This breathalyzer can detect 17 different diseases

disease breathalyzer

In an ideal world, a medical mystery could be solved with a device that quickly and cheaply takes a noninvasive sample and reports back with whatever condition a patient is suffering from — a real life "Star Trek" medical tricorder of sorts.

Perhaps more importantly, diseases could potentially be noticed by such a machine before their full-blown symptoms have spread throughout the body.

That science-fiction idea moves a whole lot closer to reality with the recent development of a disease-detecting breathalyzer, described in a study published December 21 in the journal ACS Nano.

By analyzing a breath sample, the device can identify 17 different diseases, including two types of Parkinson's disease, Crohn's, multiple sclerosis, kidney disease, and cancers including lung cancer, colorectal cancer, prostate cancer, and ovarian cancer.

"One of the major challenges in the modern era of disease diagnosis is how we can detect the disease when we are still feeling healthy," Hossam Haick of the Technion-Israel Institute of Technology, who led the 56-researcher team that developed the breathalyzer, says in a video describing the work. Haick says the device, which they call the "Na-Nose," is capable of catching a disease in the early stages and may even be able to predict people that are at high risk for certain conditions.

The 86% accuracy rate reported in the study, which tested 1404 sick and healthy patients in 9 locations around the world, is not yet good enough to be used clinically as a diagnostic tool. But this shows very clearly one potential future for early and easy disease diagnosis.

A breath of diseased air

With every breath, our lungs expel carbon dioxide from our bodies, ready to be replaced with fresh air. There are also other components of air, nitrogen and unused oxygen. But there's also much more.

The researchers identified more than 100 other chemical compounds exhaled in each breath, 13 of which were associated with certain diseases. The device includes an "artificially intelligent" nanoarray which analyzes the chemicals to assess what levels seem healthy, not just relying on one simple definition of levels that are "too high" or "too low." When concentrations of these chemicals differ from what's expected to be "normal," it's an indication that something is off.

As a press release announcing the study points out, this is far from a new idea — in 400 B.C., Hippocrates told students "smell your patients’ breath," since a sweet smell would indicate diabetes, for example.

Modern efforts to improve this technology have involved training animals like dogs to sniff out cancers and other illnesses. But a device that can accomplish the same would make it easy to use this tool around the globe, without the need to carefully train animals.

In the video, Haick says they're working on ways to incorporate this sort of technology into smartphones, so a simple conversation might reveal the early stages of illness. And while that might seem a bit terrifying, the early detection of disease is essential. For an illness like lung cancer, it can increase survival rates from around 10% to something like 70%.

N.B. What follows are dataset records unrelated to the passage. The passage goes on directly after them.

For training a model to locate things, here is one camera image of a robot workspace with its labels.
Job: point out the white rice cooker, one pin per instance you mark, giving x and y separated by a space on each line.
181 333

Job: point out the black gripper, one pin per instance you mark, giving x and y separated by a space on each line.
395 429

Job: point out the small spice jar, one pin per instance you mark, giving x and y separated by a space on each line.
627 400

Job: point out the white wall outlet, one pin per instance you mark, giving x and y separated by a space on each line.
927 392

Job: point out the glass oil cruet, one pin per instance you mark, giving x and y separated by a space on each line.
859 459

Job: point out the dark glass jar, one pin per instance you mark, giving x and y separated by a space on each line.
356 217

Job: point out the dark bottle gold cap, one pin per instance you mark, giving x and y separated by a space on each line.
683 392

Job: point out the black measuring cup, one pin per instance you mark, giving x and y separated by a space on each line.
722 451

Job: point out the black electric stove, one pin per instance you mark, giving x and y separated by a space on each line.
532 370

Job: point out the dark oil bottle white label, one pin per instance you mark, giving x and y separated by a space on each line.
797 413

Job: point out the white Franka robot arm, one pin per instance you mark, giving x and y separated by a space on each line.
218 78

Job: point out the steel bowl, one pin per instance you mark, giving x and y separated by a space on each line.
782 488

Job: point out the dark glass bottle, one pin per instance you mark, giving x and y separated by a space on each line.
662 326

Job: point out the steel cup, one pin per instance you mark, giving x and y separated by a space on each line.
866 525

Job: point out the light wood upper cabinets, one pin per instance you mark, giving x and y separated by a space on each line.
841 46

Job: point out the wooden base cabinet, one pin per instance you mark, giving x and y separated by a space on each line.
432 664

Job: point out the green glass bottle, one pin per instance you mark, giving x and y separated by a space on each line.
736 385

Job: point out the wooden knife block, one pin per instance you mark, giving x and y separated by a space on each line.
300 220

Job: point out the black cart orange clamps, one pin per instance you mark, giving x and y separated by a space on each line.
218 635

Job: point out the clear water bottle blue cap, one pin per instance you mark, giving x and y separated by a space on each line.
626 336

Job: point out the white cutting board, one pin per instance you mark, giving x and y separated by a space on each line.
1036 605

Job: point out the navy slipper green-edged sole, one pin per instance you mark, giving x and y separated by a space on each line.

Again, before such a device could enter wide use, researchers will need to improve accuracy levels. The study reports that new generations using better materials might be more accurate. They'll also need to determine how well the device can analyze the effects of multiple diseases that may exist simultaneously.

Still, as potential future tool, this shows promise.

"Diagnosing cancer currently is a very painful process," says Nisreen Shehada, also of Technion, in the video. "If we can add a step that is not painful, that is not invasive, something that people won't be afraid of, I'm hoping that more people [will] be tested and that way we can diagnose cancer at much earlier stages."